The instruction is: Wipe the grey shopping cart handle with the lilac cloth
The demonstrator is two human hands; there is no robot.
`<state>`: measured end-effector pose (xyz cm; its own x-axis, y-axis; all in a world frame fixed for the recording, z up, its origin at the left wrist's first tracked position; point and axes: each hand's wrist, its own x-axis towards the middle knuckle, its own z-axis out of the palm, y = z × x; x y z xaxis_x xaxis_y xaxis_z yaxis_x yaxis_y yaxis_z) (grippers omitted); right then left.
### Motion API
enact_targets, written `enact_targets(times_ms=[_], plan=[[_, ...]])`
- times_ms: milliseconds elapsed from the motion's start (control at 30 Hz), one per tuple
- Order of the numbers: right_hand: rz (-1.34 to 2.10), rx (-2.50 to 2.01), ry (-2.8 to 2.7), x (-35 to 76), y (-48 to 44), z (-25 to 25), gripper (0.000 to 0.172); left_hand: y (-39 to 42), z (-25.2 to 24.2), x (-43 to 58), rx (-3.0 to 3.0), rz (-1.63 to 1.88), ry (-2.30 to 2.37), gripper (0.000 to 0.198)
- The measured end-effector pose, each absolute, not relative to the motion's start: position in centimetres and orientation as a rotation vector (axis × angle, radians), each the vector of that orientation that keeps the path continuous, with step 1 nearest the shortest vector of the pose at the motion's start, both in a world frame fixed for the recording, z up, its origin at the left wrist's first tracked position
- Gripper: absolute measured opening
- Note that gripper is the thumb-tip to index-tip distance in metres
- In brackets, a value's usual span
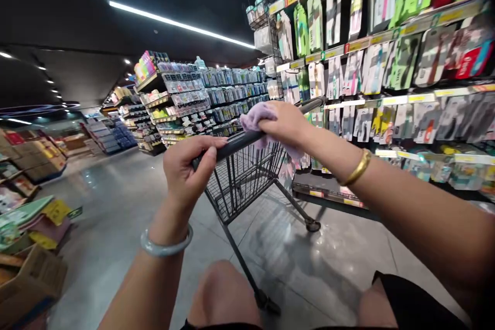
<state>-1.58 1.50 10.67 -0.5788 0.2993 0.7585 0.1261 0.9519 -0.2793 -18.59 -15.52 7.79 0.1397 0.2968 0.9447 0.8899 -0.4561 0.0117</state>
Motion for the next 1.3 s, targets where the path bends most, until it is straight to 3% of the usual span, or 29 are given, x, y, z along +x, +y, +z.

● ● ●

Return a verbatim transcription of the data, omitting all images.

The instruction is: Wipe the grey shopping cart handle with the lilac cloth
The demonstrator is two human hands; there is no robot.
`<state>`: measured end-effector pose (xyz cm; its own x-axis, y-axis; all in a world frame fixed for the recording, z up, its origin at the left wrist's first tracked position; point and axes: each hand's wrist, its own x-axis towards the middle knuckle, its own z-axis out of the palm, y = z × x; x y z xaxis_x xaxis_y xaxis_z yaxis_x yaxis_y yaxis_z) (grippers omitted); right then left.
### Motion API
enact_targets, written `enact_targets(times_ms=[_], plan=[[_, ...]])`
- times_ms: milliseconds elapsed from the motion's start (control at 30 Hz), one per tuple
- Order of the numbers: right_hand: rz (-1.34 to 2.10), rx (-2.50 to 2.01), ry (-2.8 to 2.7), x (-35 to 76), y (-48 to 44), z (-25 to 25), gripper (0.000 to 0.172); left_hand: y (-39 to 42), z (-25.2 to 24.2), x (-43 to 58), rx (-3.0 to 3.0), rz (-1.63 to 1.88), ry (-2.30 to 2.37), gripper (0.000 to 0.198)
- The measured end-effector pose, each absolute, not relative to the motion's start: position in centimetres and orientation as a rotation vector (axis × angle, radians), each the vector of that orientation that keeps the path continuous, with step 1 nearest the shortest vector of the pose at the motion's start, both in a world frame fixed for the recording, z up, its origin at the left wrist's first tracked position
- Gripper: absolute measured opening
- Note that gripper is the thumb-tip to index-tip distance in metres
- In brackets, a value's usual span
<state>-1.58 1.50 10.67 -0.5788 0.2993 0.7585 0.1261 0.9519 -0.2793 -18.59 -15.52 7.79 0.1397 0.2968 0.9447 0.8899 -0.4561 0.0117</state>
Motion for the next 1.3 s, targets where the path bends most, until it is straight to 3% of the usual span, or 29 are given, x, y, z along +x, +y, +z.

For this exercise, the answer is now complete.